I've tried using the setTargetRect:inView: method on the sharedMenuController but that has no effect. Apparently the text view doesn't use the shared menu controller.

I've tried adding variations of the following line to my view controller's textViewDidBeginEditing:textView and viewDidLoad methods with no luck.

[[UIMenuController sharedMenuController] setTargetRect: CGRectMake(140, 120, 5, 5) inView:self.view];

+2  A: 

The short answer is, you can't do this. You can sometimes, but not very reliably. The problem is that "UITextView is a pretty special case, and subclassing it for the purposes of handling touches is really not possible in iPhone OS 3.0."*

The way around this would be to subclass UIWindow and override its sendEvent method so it sets your menu's target rect and then displays the menu.

        UIMenuController *menu = [UIMenuController sharedMenuController]; 
        CGRect selectionRect = CGRectMake(0, 0, 270, 100); 
        [theMenu setTargetRect:selectionRect inView:theTextView.superview]; 
        [menu setMenuVisible:YES animated:YES];

However, there are 4 ways to bring up an edit menu and this only works in the case where the menu is triggered directly by a touch event. In the other cases the menu is created indirectly as the result of touching another ui element (like, select or copy menu items, or touching a blue selection dot).
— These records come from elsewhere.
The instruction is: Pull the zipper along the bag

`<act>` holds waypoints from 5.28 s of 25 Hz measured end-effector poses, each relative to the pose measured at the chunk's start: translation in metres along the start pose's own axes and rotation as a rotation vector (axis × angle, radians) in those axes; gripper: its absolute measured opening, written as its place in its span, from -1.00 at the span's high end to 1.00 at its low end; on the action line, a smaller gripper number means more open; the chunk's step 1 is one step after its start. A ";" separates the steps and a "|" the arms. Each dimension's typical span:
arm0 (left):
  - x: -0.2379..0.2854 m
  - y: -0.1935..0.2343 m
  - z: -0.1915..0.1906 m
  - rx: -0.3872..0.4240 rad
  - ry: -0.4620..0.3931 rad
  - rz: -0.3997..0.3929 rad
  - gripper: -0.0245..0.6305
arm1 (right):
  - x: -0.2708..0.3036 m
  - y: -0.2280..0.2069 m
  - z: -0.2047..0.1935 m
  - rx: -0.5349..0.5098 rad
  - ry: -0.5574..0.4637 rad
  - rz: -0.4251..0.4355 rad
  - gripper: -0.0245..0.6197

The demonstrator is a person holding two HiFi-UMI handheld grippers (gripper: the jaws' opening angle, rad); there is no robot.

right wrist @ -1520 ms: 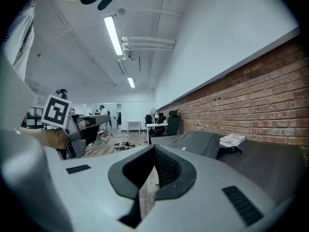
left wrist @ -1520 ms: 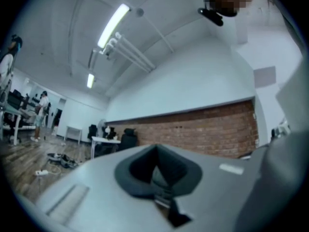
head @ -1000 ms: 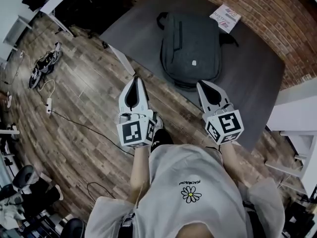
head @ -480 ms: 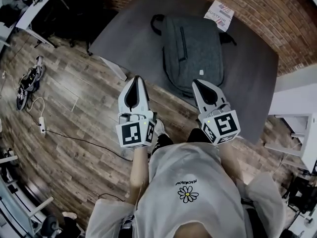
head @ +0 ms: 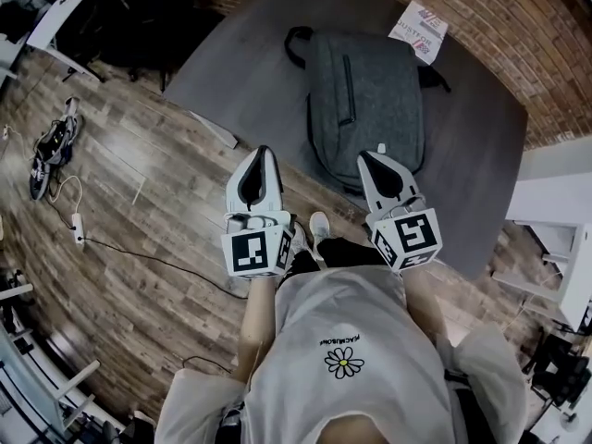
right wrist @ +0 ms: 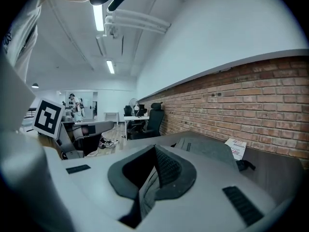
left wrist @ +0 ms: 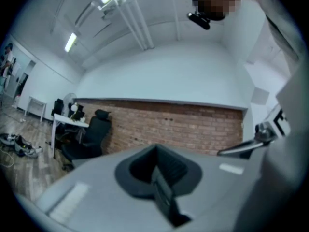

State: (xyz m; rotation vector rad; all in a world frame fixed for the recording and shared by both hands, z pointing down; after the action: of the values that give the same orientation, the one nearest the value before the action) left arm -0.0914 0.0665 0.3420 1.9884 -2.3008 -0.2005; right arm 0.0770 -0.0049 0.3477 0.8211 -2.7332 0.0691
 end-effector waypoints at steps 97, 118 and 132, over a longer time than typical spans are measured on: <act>0.296 0.023 -0.205 0.602 0.627 -1.276 0.46 | 0.149 -0.158 -0.093 0.263 0.430 -0.352 0.92; 0.285 0.021 -0.204 0.610 0.639 -1.280 0.80 | 0.149 -0.160 -0.095 0.252 0.428 -0.357 0.92; 0.280 0.031 -0.201 0.531 0.671 -1.196 0.80 | 0.150 -0.158 -0.095 0.229 0.401 -0.363 0.92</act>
State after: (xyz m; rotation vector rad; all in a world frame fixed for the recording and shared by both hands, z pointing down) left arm -0.1312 -0.2140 0.5408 2.7841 -0.6172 0.9245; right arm 0.0685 -0.2053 0.4756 1.2060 -2.1946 0.4272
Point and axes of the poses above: the fingertips, and each gripper's own axes: x forward along the fingers, y to its left, z out of its top, the point moved 3 cm from there along -x, backward along the fingers, and after that the axes turned 1 degree about y, right-handed, at the moved point
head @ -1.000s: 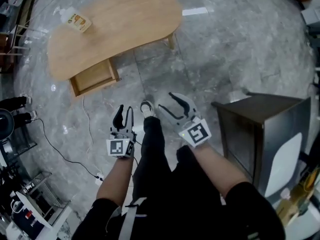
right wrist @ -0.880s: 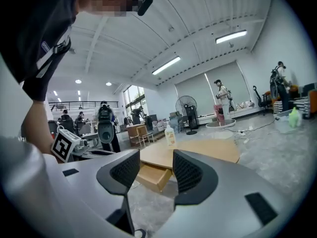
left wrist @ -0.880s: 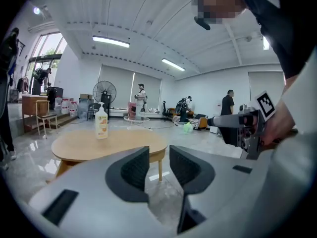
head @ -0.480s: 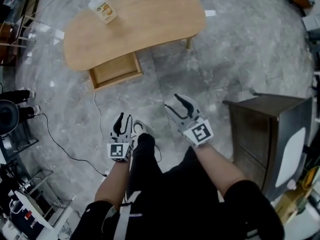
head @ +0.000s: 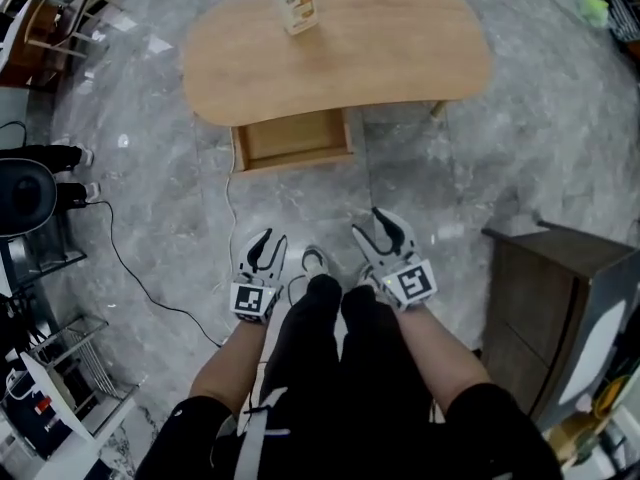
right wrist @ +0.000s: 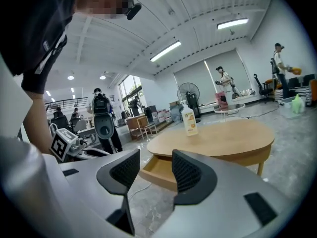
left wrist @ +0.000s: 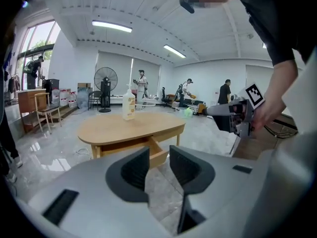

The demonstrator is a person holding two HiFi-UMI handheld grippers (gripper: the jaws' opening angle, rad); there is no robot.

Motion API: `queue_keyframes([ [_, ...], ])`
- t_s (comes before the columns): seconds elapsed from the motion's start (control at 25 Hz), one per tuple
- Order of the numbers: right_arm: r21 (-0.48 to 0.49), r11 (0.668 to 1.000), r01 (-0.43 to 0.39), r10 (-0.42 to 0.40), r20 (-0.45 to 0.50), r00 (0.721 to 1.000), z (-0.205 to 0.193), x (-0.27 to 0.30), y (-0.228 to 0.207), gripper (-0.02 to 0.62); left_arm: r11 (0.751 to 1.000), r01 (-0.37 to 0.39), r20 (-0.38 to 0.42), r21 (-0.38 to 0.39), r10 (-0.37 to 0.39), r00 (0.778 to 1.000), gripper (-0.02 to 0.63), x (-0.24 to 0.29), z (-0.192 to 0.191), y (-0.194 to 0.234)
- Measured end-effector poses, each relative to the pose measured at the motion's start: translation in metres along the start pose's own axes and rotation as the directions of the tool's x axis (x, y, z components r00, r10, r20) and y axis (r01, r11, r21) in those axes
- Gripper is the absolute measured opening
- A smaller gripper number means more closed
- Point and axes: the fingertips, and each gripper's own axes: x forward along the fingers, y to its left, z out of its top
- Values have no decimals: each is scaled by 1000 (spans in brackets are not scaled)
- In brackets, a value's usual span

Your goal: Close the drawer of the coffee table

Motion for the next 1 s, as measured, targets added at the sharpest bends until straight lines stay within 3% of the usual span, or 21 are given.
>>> queue_keyframes([
  [0.12, -16, 999, -36, 36, 9, 999, -10, 6, 8, 195, 1000, -18, 2, 7, 18, 1000, 123, -1, -10, 9],
  [0.2, -69, 996, -57, 54, -36, 998, -23, 5, 2, 195, 999, -42, 0, -13, 42, 999, 123, 2, -19, 11],
  [0.28, -94, 995, -45, 36, -97, 995, -41, 2, -9, 195, 998, -49, -16, -32, 49, 999, 123, 6, -28, 15],
  [0.44, -104, 994, -12, -9, -192, 981, -80, 19, -28, 195, 999, -32, -50, 11, 32, 998, 123, 30, -63, 42],
  [0.56, -77, 997, -7, -11, -235, 972, -108, 48, -40, 195, 998, -38, -59, -41, 36, 998, 123, 56, -77, 63],
  [0.8, -75, 996, -48, 25, -278, 960, -151, 122, -49, 193, 998, 60, -84, 18, -59, 995, 123, 114, -118, 92],
  [1.0, -87, 986, -139, 101, -349, 932, -190, 165, -45, 193, 996, 85, -104, 16, -83, 991, 123, 150, -142, 113],
])
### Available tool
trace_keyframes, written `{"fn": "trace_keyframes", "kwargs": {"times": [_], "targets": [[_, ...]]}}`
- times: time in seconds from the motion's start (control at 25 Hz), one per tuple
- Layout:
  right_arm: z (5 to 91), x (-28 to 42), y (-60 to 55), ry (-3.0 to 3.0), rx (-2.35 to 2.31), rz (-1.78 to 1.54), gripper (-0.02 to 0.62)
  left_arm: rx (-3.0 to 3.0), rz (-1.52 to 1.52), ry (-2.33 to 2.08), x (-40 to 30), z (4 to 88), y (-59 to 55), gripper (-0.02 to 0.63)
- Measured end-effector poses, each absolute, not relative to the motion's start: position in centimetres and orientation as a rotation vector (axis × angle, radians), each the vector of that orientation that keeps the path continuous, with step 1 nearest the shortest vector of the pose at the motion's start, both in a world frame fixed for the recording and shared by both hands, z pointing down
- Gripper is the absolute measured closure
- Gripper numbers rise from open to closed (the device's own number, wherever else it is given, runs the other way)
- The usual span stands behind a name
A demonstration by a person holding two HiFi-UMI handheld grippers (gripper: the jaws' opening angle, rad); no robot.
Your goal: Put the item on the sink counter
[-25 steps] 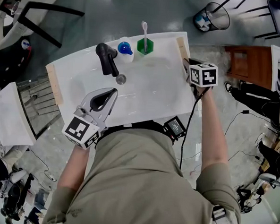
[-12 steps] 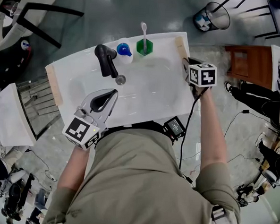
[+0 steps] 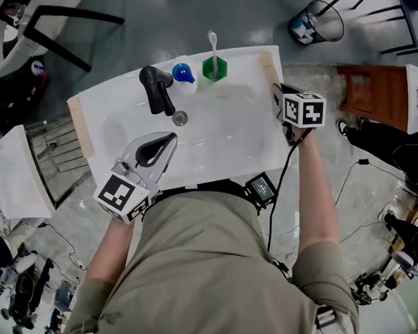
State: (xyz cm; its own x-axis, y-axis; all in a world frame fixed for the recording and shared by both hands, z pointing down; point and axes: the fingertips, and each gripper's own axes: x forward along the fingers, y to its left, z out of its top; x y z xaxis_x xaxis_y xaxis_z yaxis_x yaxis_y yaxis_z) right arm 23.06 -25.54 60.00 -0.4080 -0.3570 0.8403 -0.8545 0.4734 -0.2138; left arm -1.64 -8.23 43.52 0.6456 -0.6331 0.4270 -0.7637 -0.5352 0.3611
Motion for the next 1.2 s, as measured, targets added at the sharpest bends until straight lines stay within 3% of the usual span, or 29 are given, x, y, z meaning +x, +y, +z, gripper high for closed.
{"fn": "trace_keyframes", "kwargs": {"times": [0.48, 1.2], "targets": [[59.7, 23.0, -25.3, -1.967, 0.978, 0.776, 0.532, 2.349, 0.334, -1.080, -1.4, 43.5, -8.2, 0.600], [59.2, 25.1, -25.8, -1.941, 1.050, 0.711, 0.468, 2.357, 0.328, -1.062, -1.0, 43.6, -8.6, 0.600]]}}
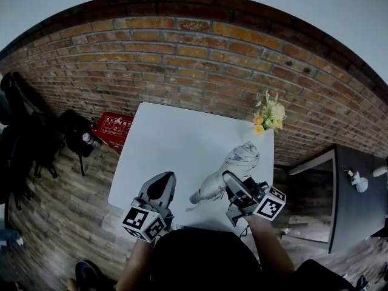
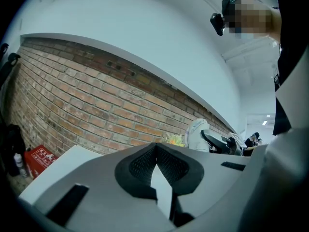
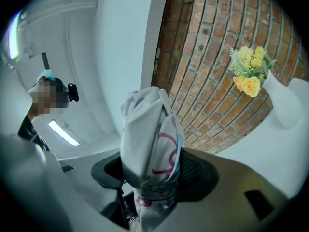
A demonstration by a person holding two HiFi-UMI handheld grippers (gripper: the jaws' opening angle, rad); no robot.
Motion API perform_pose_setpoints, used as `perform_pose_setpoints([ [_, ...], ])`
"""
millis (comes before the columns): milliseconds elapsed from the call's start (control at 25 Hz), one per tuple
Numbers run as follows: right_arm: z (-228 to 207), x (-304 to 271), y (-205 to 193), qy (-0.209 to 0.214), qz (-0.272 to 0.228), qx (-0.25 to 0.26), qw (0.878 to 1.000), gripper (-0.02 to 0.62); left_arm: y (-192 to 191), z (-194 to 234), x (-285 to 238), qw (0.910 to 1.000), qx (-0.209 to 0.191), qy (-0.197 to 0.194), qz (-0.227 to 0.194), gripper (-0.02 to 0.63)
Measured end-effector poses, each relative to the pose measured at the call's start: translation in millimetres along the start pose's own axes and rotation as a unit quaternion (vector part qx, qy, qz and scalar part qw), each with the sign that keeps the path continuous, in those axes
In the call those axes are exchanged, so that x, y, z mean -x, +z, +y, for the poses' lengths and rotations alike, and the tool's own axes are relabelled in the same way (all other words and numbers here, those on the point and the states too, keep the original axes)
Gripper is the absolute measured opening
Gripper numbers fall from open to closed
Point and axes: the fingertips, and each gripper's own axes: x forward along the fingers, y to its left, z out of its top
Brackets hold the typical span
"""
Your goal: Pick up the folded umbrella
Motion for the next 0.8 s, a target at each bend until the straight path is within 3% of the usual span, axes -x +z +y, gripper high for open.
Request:
perform_pose_setpoints([
  [800,-20,14,-4,-0.028,-0.016,-0.047,0.998,0.284,-15,-2,1,0.9998,0.004,0.013,0.013,0.014],
])
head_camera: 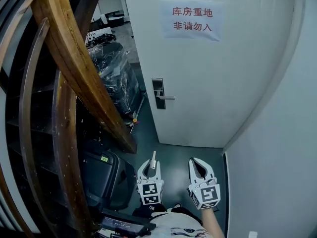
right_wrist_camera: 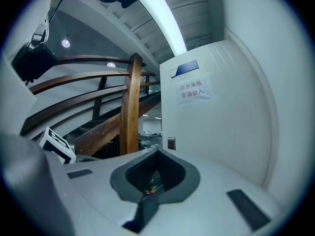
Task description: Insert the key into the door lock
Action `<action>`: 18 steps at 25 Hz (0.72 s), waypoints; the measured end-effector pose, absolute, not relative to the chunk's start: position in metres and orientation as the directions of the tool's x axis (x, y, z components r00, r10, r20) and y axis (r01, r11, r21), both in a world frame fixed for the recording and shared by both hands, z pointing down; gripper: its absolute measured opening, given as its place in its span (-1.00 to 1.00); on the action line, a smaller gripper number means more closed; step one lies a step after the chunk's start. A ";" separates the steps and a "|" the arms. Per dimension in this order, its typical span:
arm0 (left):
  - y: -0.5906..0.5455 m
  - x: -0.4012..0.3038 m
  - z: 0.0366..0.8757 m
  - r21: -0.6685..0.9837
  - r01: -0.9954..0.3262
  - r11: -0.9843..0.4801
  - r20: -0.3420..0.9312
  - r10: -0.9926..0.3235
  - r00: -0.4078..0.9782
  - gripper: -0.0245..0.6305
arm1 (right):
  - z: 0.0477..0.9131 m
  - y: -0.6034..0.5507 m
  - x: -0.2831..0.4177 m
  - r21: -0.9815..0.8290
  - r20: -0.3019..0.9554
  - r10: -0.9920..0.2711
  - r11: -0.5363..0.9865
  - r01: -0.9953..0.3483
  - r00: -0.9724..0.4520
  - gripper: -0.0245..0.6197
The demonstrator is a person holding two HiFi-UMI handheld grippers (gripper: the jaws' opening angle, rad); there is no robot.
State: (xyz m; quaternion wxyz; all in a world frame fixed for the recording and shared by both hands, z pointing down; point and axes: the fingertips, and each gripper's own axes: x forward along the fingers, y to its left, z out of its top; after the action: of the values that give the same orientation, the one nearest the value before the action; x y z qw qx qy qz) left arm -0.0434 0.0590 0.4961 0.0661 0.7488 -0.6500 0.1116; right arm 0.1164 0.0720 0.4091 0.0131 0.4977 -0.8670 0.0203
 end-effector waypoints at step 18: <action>-0.116 -0.059 0.545 -0.043 -0.979 -0.197 0.279 -0.944 0.178 -0.57 | 0.454 -0.028 0.093 -0.009 0.164 -0.884 0.443 -0.897 -0.438 -0.90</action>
State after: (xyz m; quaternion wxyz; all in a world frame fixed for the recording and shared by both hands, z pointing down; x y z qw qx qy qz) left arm -0.0586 -0.1162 0.5448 0.0729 0.7640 -0.6293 0.1223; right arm 0.0933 -0.0281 0.4538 0.0673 0.5258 -0.8466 0.0472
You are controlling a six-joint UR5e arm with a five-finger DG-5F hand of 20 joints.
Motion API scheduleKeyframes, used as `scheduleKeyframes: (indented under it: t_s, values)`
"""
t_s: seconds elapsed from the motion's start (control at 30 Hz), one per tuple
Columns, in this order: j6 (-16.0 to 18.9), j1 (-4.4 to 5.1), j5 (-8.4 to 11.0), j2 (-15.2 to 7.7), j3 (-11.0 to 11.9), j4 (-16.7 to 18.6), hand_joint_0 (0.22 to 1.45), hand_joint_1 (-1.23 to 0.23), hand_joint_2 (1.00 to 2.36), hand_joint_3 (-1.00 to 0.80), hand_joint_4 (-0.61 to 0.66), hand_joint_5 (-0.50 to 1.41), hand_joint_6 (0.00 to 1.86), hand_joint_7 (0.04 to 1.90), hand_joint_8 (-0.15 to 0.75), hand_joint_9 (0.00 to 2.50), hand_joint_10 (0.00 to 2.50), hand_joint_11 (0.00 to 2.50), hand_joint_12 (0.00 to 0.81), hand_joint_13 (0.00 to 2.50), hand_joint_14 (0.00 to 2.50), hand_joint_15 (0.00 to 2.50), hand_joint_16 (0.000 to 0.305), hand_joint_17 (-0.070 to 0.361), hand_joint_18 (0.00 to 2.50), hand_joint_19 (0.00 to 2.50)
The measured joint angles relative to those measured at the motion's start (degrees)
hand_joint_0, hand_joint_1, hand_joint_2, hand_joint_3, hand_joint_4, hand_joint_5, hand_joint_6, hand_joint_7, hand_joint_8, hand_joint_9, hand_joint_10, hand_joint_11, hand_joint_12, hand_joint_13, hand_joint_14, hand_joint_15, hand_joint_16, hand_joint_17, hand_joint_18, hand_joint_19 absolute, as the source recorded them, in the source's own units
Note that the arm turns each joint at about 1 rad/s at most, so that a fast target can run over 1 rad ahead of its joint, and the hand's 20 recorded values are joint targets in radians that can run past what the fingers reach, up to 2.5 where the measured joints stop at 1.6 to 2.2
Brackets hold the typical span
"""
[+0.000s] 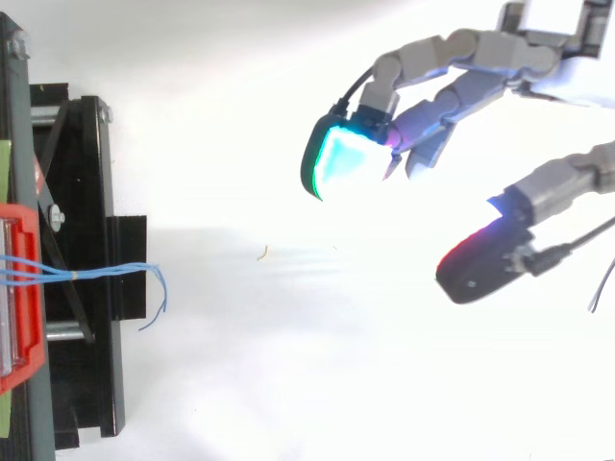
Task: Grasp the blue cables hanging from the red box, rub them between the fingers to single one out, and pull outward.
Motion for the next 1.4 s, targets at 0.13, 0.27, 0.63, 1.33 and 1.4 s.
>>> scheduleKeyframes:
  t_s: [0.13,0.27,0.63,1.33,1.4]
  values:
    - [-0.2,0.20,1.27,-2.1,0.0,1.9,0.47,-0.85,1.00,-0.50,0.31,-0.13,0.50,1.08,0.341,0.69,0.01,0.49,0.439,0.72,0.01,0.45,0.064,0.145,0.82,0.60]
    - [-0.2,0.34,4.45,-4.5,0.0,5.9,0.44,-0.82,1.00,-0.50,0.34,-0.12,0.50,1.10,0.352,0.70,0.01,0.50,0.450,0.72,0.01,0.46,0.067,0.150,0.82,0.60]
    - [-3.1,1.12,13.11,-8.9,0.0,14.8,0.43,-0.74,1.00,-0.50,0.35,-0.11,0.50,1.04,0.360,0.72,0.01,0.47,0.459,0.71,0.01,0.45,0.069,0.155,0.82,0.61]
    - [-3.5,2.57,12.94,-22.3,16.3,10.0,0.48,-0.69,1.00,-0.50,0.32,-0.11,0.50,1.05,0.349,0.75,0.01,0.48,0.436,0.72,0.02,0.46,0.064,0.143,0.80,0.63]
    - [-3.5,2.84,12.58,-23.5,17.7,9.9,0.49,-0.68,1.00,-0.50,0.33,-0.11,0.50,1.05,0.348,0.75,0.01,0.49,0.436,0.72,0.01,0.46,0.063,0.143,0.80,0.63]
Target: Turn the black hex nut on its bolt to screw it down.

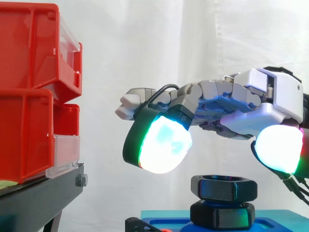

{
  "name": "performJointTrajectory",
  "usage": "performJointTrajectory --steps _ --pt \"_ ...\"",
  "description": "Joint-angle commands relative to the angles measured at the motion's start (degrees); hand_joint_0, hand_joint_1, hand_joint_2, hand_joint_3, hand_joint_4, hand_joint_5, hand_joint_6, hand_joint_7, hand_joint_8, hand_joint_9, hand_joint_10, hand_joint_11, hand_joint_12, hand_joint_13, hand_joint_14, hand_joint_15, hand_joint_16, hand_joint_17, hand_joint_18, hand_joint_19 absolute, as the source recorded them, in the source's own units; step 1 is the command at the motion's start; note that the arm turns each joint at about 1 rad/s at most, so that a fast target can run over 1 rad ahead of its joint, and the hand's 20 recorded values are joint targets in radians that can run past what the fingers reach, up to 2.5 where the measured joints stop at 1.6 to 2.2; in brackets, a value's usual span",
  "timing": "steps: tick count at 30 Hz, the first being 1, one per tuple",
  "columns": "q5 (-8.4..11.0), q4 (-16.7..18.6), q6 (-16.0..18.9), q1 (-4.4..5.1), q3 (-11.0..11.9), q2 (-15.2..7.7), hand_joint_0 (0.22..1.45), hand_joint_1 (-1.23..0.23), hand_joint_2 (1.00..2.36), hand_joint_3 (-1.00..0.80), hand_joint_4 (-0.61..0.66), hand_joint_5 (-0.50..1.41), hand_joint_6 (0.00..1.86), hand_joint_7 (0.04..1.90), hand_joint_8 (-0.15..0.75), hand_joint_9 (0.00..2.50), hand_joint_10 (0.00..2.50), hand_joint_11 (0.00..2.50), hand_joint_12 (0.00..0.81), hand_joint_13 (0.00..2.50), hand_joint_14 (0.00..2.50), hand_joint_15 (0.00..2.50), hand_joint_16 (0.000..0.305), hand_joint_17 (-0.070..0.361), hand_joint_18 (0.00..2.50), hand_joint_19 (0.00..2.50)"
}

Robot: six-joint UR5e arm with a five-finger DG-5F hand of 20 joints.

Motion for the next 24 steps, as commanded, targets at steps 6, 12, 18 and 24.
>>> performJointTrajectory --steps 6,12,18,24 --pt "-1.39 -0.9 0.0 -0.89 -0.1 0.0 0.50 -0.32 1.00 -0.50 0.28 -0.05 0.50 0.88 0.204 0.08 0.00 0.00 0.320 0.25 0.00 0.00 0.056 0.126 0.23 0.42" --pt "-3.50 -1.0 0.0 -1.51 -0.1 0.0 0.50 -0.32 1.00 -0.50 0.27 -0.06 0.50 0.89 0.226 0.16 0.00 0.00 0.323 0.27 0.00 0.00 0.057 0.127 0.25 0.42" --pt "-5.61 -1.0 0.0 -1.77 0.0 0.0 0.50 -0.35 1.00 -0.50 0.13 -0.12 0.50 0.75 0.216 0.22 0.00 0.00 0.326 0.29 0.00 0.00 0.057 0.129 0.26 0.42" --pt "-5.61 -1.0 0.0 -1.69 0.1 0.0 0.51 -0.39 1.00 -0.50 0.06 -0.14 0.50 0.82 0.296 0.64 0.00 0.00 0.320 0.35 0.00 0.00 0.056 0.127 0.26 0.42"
Since I can't reliably control the location of the menu, I decided to listen for hide and show notifications and toggle user interaction for my ad view. But that doesn't work either since those notifications only trigger if the menu was displayed as a result of you executing setMenuVisible.

If the user presses in the UITextView and holds, This brings up a round magnifying glass. When the touch ends, a menu appears. For these menus and their children, as far as I can tell, its impossible to set their targetRect or to get notifications from them. I give up.

I filed an enhancement request with Apple. Hopefully they'll change this in a future version of the OS.